Nous serons bientôt 10 milliards d’hommes sur la Terre. Face à cette explosion démographique, le nom de Malthus est souvent invoqué dans les colonnes de nos journaux ou les publications de nos essayistes. Mais ces allusions n’ont souvent plus grand-chose à voir avec la pensée de Thomas Robert Malthus, pasteur anglais né en 1766 et mort en 1834 après avoir publié plus d’une dizaine d’ouvrages et de pamphlets. Alors qui est vraiment Malthus ? Répondre à cette question, c’est plonger dans l’Europe de la fin du 18e siècle, celle qui découvre tout à la fois la promesse de bonheur formulée par les révolutionnaires français et le malheur des classes laborieuses anglaises frappées par des années de crise…

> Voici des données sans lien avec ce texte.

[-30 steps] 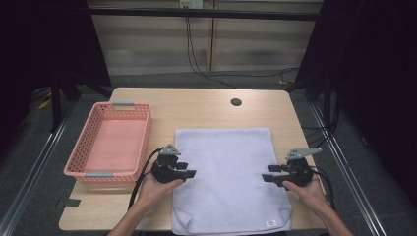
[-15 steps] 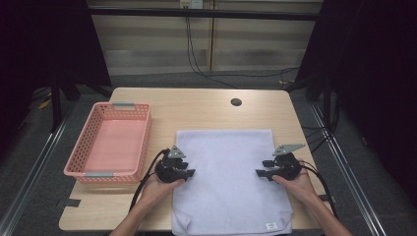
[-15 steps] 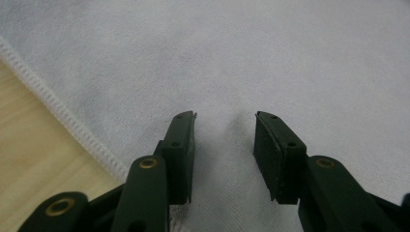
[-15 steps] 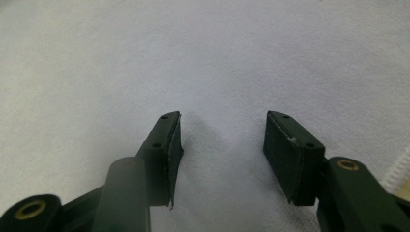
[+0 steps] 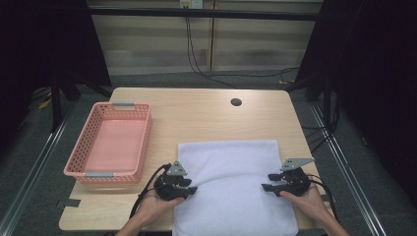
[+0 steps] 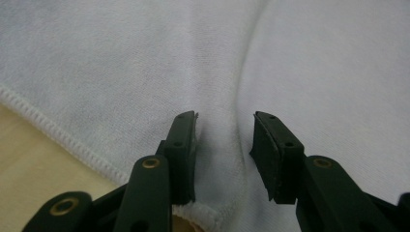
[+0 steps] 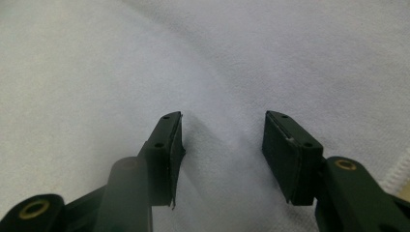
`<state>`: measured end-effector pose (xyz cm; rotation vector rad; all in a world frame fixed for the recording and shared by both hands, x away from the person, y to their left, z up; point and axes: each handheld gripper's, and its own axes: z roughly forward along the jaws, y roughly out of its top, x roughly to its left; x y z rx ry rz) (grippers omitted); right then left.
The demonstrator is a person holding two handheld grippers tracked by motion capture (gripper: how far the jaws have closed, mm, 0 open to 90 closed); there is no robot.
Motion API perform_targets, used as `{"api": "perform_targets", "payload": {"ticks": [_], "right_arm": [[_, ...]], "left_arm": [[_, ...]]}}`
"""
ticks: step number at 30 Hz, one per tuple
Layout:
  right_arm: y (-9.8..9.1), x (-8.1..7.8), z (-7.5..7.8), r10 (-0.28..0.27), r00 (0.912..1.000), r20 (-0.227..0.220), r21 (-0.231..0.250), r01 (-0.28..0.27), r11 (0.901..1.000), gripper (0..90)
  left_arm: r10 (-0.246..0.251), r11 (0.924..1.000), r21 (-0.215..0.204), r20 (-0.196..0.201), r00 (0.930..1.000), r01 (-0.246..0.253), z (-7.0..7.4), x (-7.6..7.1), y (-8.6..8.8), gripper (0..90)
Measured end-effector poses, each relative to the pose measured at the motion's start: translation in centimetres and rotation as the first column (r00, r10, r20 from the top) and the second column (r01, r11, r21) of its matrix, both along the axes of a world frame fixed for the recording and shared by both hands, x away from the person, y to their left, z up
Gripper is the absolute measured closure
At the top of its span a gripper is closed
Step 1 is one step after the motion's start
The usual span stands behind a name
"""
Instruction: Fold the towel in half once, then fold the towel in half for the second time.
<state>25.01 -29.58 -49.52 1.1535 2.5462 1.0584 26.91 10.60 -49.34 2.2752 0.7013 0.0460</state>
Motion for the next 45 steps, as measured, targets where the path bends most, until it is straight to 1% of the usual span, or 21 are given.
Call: {"api": "perform_targets", "payload": {"ticks": [2, 4, 11, 13, 16, 17, 20, 23, 24, 25, 26, 28, 29, 32, 33, 35, 36, 38, 41, 44, 45], "right_arm": [[0.0, -0.5, 0.0, 0.008, 1.0, -0.002, 0.005, -0.008, 1.0, 49.8], [0.0, -1.1, 0.1, 0.026, 0.9996, -0.009, 0.003, -0.026, 0.9996, 49.8], [0.0, -3.4, 0.4, 0.083, 0.9949, -0.057, 0.016, -0.082, 0.9965, 49.8], [0.1, -3.8, 0.6, 0.098, 0.992, -0.08, 0.017, -0.097, 0.9952, 49.8], [0.3, -4.0, 0.8, 0.11, 0.991, -0.076, -0.005, -0.111, 0.9938, 53.1], [0.1, -3.8, 0.9, 0.104, 0.992, -0.072, 0.006, -0.104, 0.9945, 53.9], [-0.5, -2.8, 1.9, 0.039, 0.9991, 0.015, 0.04, -0.04, 0.9984, 54.6], [-1.2, -0.9, 2.6, -0.018, 0.998, 0.061, 0.034, 0.016, 0.9993, 53.9], [-1.3, -0.3, 2.6, -0.028, 0.9974, 0.066, 0.032, 0.026, 0.9991, 53.2], [-1.5, 0.5, 2.6, -0.036, 0.9974, 0.062, 0.038, 0.033, 0.9987, 52.4], [-1.6, 1.5, 2.6, -0.051, 0.9963, 0.07, 0.029, 0.049, 0.9984, 50.5], [-1.8, 3.2, 2.5, -0.067, 0.9949, 0.076, 0.033, 0.065, 0.9974, 49.7], [-1.8, 3.8, 2.4, -0.075, 0.9937, 0.084, 0.021, 0.073, 0.9971, 48.4], [-1.9, 5.8, 2.2, -0.105, 0.9898, 0.097, -0.001, 0.105, 0.9944, 47.4], [-2.0, 6.3, 2.1, -0.114, 0.9875, 0.109, 0.001, 0.115, 0.9934, 46.9], [-2.2, 7.3, 2.0, -0.133, 0.9846, 0.114, 0.001, 0.134, 0.991, 46.4], [-2.5, 7.9, 1.8, -0.132, 0.9856, 0.106, 0.015, 0.131, 0.9913, 46.1], [-2.8, 8.7, 1.4, -0.142, 0.9857, 0.091, 0.021, 0.14, 0.9899, 45.8], [-3.1, 8.9, 0.9, -0.15, 0.9849, 0.087, 0.024, 0.148, 0.9887, 47.2], [-3.3, 9.0, 0.1, -0.141, 0.989, 0.043, 0.032, 0.14, 0.9896, 47.3], [-3.3, 9.0, 0.0, -0.139, 0.9894, 0.043, 0.022, 0.138, 0.9902, 47.8]], "left_arm": [[-0.007, 1.0, -0.003, -0.028, 0.9996, 0.007, 0.1, -0.8, 0.2, 61.0], [-0.019, 0.9998, 0.004, -0.015, 0.9997, 0.019, 0.2, -1.7, 0.3, 61.0], [-0.065, 0.9977, -0.024, -0.083, 0.9945, 0.063, 0.4, -4.1, 1.4, 60.2], [-0.079, 0.9968, -0.022, -0.087, 0.9931, 0.077, 0.5, -4.3, 1.7, 58.8], [-0.057, 0.9982, -0.023, -0.075, 0.9956, 0.055, 0.9, -3.4, 1.9, 55.6], [-0.028, 0.9991, -0.036, -0.066, 0.9974, 0.025, 1.0, -2.6, 2.0, 54.7], [0.011, 0.998, -0.062, -0.053, 0.9985, -0.015, 1.5, -0.7, 2.1, 52.3], [0.049, 0.9975, -0.05, -0.006, 0.9988, -0.05, 1.7, 1.0, 1.7, 52.4], [0.068, 0.9958, -0.061, -0.006, 0.9977, -0.068, 1.7, 1.6, 1.7, 51.6], [0.077, 0.9958, -0.05, -0.007, 0.997, -0.077, 1.7, 2.5, 1.7, 50.8], [0.103, 0.9936, -0.048, 0.014, 0.9946, -0.102, 1.6, 3.1, 1.7, 50.1], [0.137, 0.9888, -0.062, 0.016, 0.9905, -0.136, 1.5, 4.1, 1.9, 48.4], [0.158, 0.9861, -0.054, 0.013, 0.9873, -0.158, 1.4, 4.6, 2.0, 48.2], [0.177, 0.983, -0.05, 0.008, 0.9841, -0.177, 1.3, 5.7, 2.3, 47.3], [0.189, 0.9811, -0.044, 0.021, 0.9817, -0.188, 1.3, 6.0, 2.4, 47.3], [0.205, 0.9766, -0.07, 0.009, 0.9788, -0.203, 1.2, 6.6, 2.6, 46.7], [0.22, 0.9743, -0.052, 0.009, 0.9755, -0.219, 1.0, 6.8, 2.5, 46.7], [0.236, 0.9708, -0.046, 0.013, 0.9716, -0.236, 0.7, 7.2, 2.4, 43.9], [0.243, 0.9694, -0.039, 0.021, 0.9697, -0.242, 0.6, 7.8, 2.1, 39.1], [0.253, 0.9674, -0.026, 0.028, 0.9671, -0.252, 0.3, 8.1, 2.2, 37.9], [0.253, 0.9673, -0.026, 0.011, 0.9675, -0.252, 0.2, 8.2, 2.3, 36.8]]}}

Explorer les possibilités du bonheur
« Améliorer le sort et augmenter le bonheur des classes inférieures de la société », voilà qui fut le but premier de Malthus. Il naît en 1766 dans le Sud-Est de l’Angleterre. Son père, l’avocat Daniel Malthus, est un ami de David Hume et correspondant de Rousseau et Voltaire. Il élève son fils selon les préceptes de l’Émile, tout en l’introduisant à la pensée des philosophes de son temps. Malthus parfait son éducation à l’université de Cambridge où il suit, entre autres, un enseignement en mathématiques. Il devient ensuite pasteur anglican avant de rejoindre le collège de la Compagnie anglaise des Indes orientales en tant que professeur d’histoire et d’économie politique.

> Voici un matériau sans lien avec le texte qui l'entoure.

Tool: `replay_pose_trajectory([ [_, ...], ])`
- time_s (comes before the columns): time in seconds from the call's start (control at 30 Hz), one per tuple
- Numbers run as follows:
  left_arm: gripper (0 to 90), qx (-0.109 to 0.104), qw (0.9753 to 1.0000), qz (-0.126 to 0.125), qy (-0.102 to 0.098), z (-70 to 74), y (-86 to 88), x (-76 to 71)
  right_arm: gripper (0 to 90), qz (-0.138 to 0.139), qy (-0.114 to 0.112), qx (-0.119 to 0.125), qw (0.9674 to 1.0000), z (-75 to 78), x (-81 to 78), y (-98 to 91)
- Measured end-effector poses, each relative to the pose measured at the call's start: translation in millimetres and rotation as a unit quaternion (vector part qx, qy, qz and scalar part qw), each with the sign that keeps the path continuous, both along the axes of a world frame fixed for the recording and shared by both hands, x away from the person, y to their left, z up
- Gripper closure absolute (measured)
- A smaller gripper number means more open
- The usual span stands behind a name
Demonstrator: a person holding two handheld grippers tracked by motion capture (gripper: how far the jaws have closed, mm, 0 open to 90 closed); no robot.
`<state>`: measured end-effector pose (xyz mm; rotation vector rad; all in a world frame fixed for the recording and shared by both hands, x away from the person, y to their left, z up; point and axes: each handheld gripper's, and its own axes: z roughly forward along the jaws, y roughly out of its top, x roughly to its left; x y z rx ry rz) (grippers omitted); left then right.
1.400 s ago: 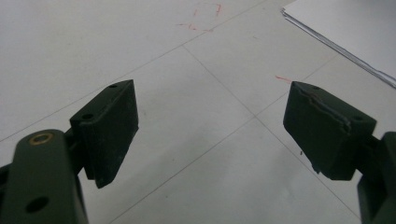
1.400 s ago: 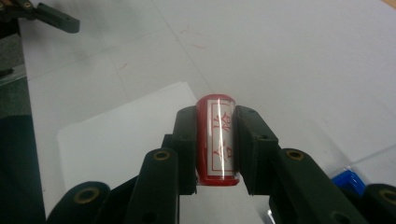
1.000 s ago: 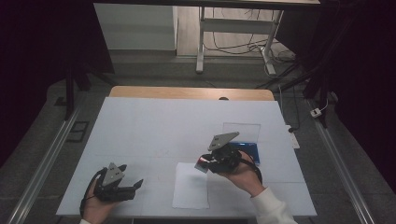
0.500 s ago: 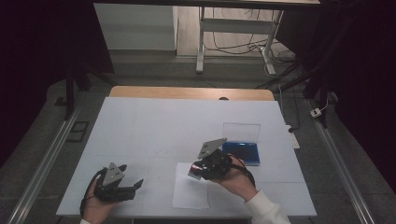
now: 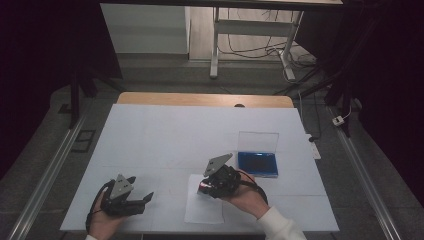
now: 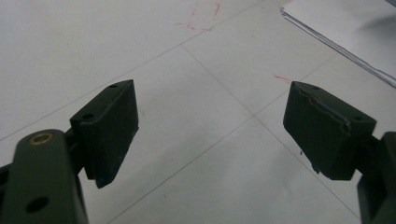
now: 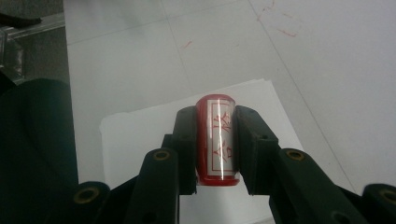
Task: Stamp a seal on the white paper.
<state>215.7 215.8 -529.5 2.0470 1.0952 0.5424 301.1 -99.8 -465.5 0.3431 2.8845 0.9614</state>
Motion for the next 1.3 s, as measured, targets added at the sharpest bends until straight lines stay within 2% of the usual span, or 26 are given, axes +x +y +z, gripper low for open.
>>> replay_pose_trajectory([
  [1.03, 18.3, 0.004, 1.0000, -0.001, 0.002, -1.5, 0.8, 0.3, 70.0, 0.016, -0.008, -0.044, 0.9989, -19.5, -3.2, 13.1],
  [1.3, 18.3, 0.004, 1.0000, -0.001, 0.002, -1.7, 0.9, 0.1, 70.1, 0.017, -0.004, -0.037, 0.9992, -20.8, -1.9, 12.7],
])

Âgé de 23 ans lors de la prise de la Bastille, Malthus, comme toute l’intelligentsia européenne, a suivi de près « ce phénomène prodigieux dans l’horizon politique » qu’est la Révolution française. Les débats y sont marqués par une réflexion sur le bonheur. Condorcet et William Godwin, notamment, croient en la perfectibilité humaine et se demandent comment repenser les institutions sociales afin qu’elles permettent l’émancipation de l’humanité. C’est à ces deux penseurs que Malthus adresse en 1798 son premier livre, explicitement intitulé Essai sur le principe de population en tant qu’il affecte la future amélioration de la société, avec des remarques sur les spéculations de Messieurs Godwin, Condorcet et autres écrivains.
Extrait du traité de 1798
« J’ai lu avec grand plaisir certaines dissertations sur la perfectibilité de l’homme et de la société. J’ai été réjoui et séduit par le tableau enchanteur qu’elles offrent. Je souhaite ardemment des progrès aussi heureux. Mais je vois de grandes – et à mon sens, insurmontables – difficultés sur le chemin qui y mène. Ces difficultés, je me propose maintenant de les exposer, et je déclare, en même temps, que, loin de m’en réjouir comme d’un moyen de triompher sur les partisans du changement, rien ne me ferait plus plaisir que de les voir complètement éliminées. »
Malthus, Essai sur le principe de population, 1798 (nouvelle édition critique), traduction Éric Vilquin, Ined, 2017.
Face aux spéculations philosophiques de ces derniers, Malthus adopte une posture pragmatique : « Celui qui chercherait à prévoir les progrès futurs de la société, écrit-il, verrait deux questions se poser immédiatement à son esprit. Premièrement : quelles sont les causes qui ont gêné jusqu’à présent le progrès vers le bonheur ? Deuxièmement : est-il possible d’écarter ces causes, en totalité ou en partie, dans l’avenir ? » N’ayant pas l’intention « d’entamer une discussion philosophique sur les éléments constitutifs du vrai bonheur de l’homme », Malthus restreint sa définition à une approche matérialiste, définissant le bonheur comme le fait d’être libéré de l’angoisse de se nourrir. La société parfaite est celle « dont tous les membres vivraient dans l’aisance, le bonheur et le loisir correspondant, sans éprouver la moindre angoisse pour assurer leur subsistance et celle de leurs familles ». Malthus précise qu’il considérera plus particulièrement « deux ingrédients universellement reconnus : la santé et la maîtrise des nécessités et commodités de la vie ». Et que son étude écartera « toute supposition dont le bien-fondé probable ne peut s’appuyer sur des bases scientifiques sérieuses ».